15.2 Intercomparison and Uncertainties of Temperature Sensors at the South Alabama Mesonet

Thursday, 1 February 2024: 2:00 PM
341 (The Baltimore Convention Center)
Sytske K Kimball, Univ. of South Alabama, MOBILE, AL

The South Alabama Mesonet is located in the north-central Gulf of Mexico coastal region and consists of 26 research-grade automated weather stations that archive 16 weather and climate parameters every minute. Temperature sensors are mounted on the South Alabama Mesonet station towers at 4 different levels: 1.5, 2, 9.5, and 10 m AGL. The sensors at 1.5 and 9.5 m are a model 107 thermistor probe from Campbell Scientific Inc. with a manufacturer stated accuracy of ±0.4 °C for a temperature range of −24 to 48 °C. At 2 m and 10 m, HMP45C (Campbell Scientific Inc.) platinum resistance temperature detectors were used until recently, when this probe became obsolete. The accuracy of HMP45C increases linearly from ±0.2 °C at 20 °C to ±0.3 °C at 40 °C and 0 °C. All temperature sensors are housed in radiation shields that are naturally aspirated by the wind. The manufacturer recommends the HMP45C sensors are replaced annually, while the manual for the 107 thermistor states that calibration of the 107 probe is not necessary unless the accuracy needed in the sensor data requires correction of the thermistor interchangeability offset, described in the sensor specifications. The specifications indicate that between 0 and 50 °C the interchangeability error is ±0.1 °C and drops to ±0.2 °C at -10 °C, which is close to the lowest temperature ever recorded at the South Alabama Mesonet. While manufacturers recommend replacing the HMP45C sensors annually, unfortunately, in practice, limited financial and personnel resources sometimes cause this period to be much longer.
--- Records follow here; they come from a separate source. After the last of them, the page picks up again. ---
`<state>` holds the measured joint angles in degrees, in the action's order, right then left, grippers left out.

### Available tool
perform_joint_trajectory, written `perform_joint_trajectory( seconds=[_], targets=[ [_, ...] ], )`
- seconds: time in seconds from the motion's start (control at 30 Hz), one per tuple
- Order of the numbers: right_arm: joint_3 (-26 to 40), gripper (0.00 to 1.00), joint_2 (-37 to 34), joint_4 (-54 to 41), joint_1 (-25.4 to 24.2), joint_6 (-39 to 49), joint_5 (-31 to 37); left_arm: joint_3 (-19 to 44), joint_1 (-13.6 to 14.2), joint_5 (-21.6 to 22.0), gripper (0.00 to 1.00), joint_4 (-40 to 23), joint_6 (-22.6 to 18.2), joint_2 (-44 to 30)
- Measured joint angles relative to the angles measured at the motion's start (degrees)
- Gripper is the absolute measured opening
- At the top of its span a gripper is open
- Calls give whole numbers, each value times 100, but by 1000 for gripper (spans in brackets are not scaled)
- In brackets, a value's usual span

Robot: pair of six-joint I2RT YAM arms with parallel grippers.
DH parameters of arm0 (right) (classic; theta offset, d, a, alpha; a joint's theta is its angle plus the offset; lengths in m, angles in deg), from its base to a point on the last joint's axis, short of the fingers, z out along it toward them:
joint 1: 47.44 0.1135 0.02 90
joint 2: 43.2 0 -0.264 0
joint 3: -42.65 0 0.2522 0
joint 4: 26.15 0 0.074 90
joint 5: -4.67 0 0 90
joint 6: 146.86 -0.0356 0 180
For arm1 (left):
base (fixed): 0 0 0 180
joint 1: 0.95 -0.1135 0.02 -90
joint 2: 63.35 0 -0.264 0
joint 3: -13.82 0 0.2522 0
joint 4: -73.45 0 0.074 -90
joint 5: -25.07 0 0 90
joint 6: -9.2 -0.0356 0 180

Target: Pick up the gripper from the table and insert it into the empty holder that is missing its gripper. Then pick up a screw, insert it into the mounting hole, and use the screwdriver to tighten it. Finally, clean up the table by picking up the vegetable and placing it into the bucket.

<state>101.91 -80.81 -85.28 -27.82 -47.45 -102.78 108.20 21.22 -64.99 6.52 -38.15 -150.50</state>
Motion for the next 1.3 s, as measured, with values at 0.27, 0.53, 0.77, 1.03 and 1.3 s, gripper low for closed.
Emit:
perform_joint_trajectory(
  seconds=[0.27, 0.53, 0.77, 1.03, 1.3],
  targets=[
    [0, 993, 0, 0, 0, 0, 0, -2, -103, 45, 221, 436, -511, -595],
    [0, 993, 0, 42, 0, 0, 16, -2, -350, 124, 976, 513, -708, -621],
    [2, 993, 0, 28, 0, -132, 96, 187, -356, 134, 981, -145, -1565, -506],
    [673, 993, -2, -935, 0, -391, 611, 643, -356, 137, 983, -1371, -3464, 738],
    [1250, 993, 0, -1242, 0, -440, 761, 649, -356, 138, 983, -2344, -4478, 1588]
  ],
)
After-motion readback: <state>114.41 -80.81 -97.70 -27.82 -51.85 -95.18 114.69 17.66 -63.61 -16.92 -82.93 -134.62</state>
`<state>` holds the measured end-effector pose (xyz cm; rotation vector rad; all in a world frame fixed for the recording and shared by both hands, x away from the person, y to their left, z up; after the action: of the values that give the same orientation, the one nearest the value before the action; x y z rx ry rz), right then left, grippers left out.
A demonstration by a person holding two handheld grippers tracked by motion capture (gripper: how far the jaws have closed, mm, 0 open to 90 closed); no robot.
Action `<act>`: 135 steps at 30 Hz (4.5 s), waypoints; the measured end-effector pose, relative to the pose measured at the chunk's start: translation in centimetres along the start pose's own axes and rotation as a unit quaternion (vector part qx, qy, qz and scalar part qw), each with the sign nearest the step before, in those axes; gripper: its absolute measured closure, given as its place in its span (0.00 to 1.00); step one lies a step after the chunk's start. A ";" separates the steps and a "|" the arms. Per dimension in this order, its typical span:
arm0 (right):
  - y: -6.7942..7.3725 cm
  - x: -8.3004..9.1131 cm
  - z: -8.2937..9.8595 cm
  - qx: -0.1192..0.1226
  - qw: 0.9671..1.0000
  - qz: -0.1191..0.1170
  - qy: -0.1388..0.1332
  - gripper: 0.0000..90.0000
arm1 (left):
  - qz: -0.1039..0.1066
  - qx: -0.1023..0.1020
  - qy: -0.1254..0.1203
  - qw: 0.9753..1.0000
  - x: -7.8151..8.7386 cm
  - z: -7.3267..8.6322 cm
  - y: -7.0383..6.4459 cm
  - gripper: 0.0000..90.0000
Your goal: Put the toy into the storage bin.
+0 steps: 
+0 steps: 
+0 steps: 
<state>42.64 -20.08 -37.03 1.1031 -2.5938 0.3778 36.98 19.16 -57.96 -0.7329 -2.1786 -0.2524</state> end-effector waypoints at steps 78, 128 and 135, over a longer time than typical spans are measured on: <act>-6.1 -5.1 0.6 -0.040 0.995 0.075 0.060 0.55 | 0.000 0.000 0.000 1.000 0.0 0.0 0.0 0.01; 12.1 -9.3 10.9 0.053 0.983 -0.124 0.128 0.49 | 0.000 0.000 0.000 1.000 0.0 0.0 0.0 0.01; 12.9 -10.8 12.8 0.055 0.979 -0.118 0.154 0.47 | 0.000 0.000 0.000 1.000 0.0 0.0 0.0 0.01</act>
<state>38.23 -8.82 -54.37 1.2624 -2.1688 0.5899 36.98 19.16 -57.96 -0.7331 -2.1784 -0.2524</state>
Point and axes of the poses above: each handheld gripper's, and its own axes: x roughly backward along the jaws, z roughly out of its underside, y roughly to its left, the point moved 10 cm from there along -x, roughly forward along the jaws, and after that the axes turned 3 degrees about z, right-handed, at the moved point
In order to determine an acceptable period of sensor calibration that is affordable for network operators, but minimizes sensor inaccuracies, the onset of sensor drift and the appearance of spiking in temperature data needs to be quantified. For this purpose, a clean dataset of 3 years after sensor replacement was obtained from a South Alabama Mesonet station, located 2.1 km from Mobile Bay, Alabama, after rigorous manual review of daily timeseries plots. Data from the 4 temperature sensors were compared and statistics of sensor temperature differences were examined. In many cases, sensor drift starts to manifest itself after 2 years. As the sensors age, errors like spikes and dips also become more frequent. This seems to be especially prominent with the 9.5 m model 107 thermistor, possibly because of the longer cable required to connect the sensor to the datalogger.

During the first 2 years, the temperature differences between the 1.5 and 2 m sensor pair hover around zero and lie primarily between the sum of the manufacturer specified sensor accuracies of the two different sensors (i.e. ±0.7⁰C), with only outliers above and below those values. The nature of these outliers will be investigated and reported and could include nocturnal temperature inversions or transient larger temperature differences caused by daytime turbulent eddies. Over time, the spread in the data of these two sensor pairs increases and becomes primarily positive, i.e. the 1.5 m temperature sensor reads larger values even at night time.

For the 9.5 and 10 m sensor pair this trend is even more pronounced. Positive values (i.e. larger 9.5 m temperature measurements) are seen all 3 years, but are confined to the ±0.7⁰C interval during the first 2 years, except for some outliers. After that, more than 50% of the temperature differences are positive and the positive outliers become larger.

Aside from quantifying sensor drift, another important use of the above-mentioned temperature difference statistics is to define like-sensor test thresholds in an automated quality control (QC) scheme to be implemented in the future. The challenge is setting accurate QC flagging thresholds while preserving realistic phenomena like low-level temperature inversions, which are important to agricultural interests and have an impact on air quality. Low-level temperature inversions are very common in the north-central Gulf Coast area and cause large temperature differences to occur between all 4 temperature sensors during the night. For this reason, sensor comparisons were stratified by day and night.

While night-time inversions are common, they sometimes occur during the day as well. There are a few negative daytime outliers in the 2-10m temperature difference which could be caused by turbulent eddies during daytime mixing of the air and temporarily causing a negative temperature difference. Sometimes the passage of a cold or gust front shows a lag in one of the sensors leading to a momentarily large temperature difference.

Results from this study will be used to evaluate whether bias adjustments need to be made so that low-level temperature inversion climatologies can be established. Similarly, land-sea temperature differences used to study sea-breeze evolution may need to be bias-adjusted. Future work will include exploring the use of Artificial Intelligence techniques to address these issues of bias correction. Lastly, the results will be used to establish a quality-control scheme with the goal to identify sensor drift, but to not flag realistic temperature inversions.

This work was supported in part by NSF under Grant OIA-2019511

The data used in this research was supported in part by the National Weather Service's National Mesonet Program, which helps make these and other data available to forecasters, researchers, and the general public.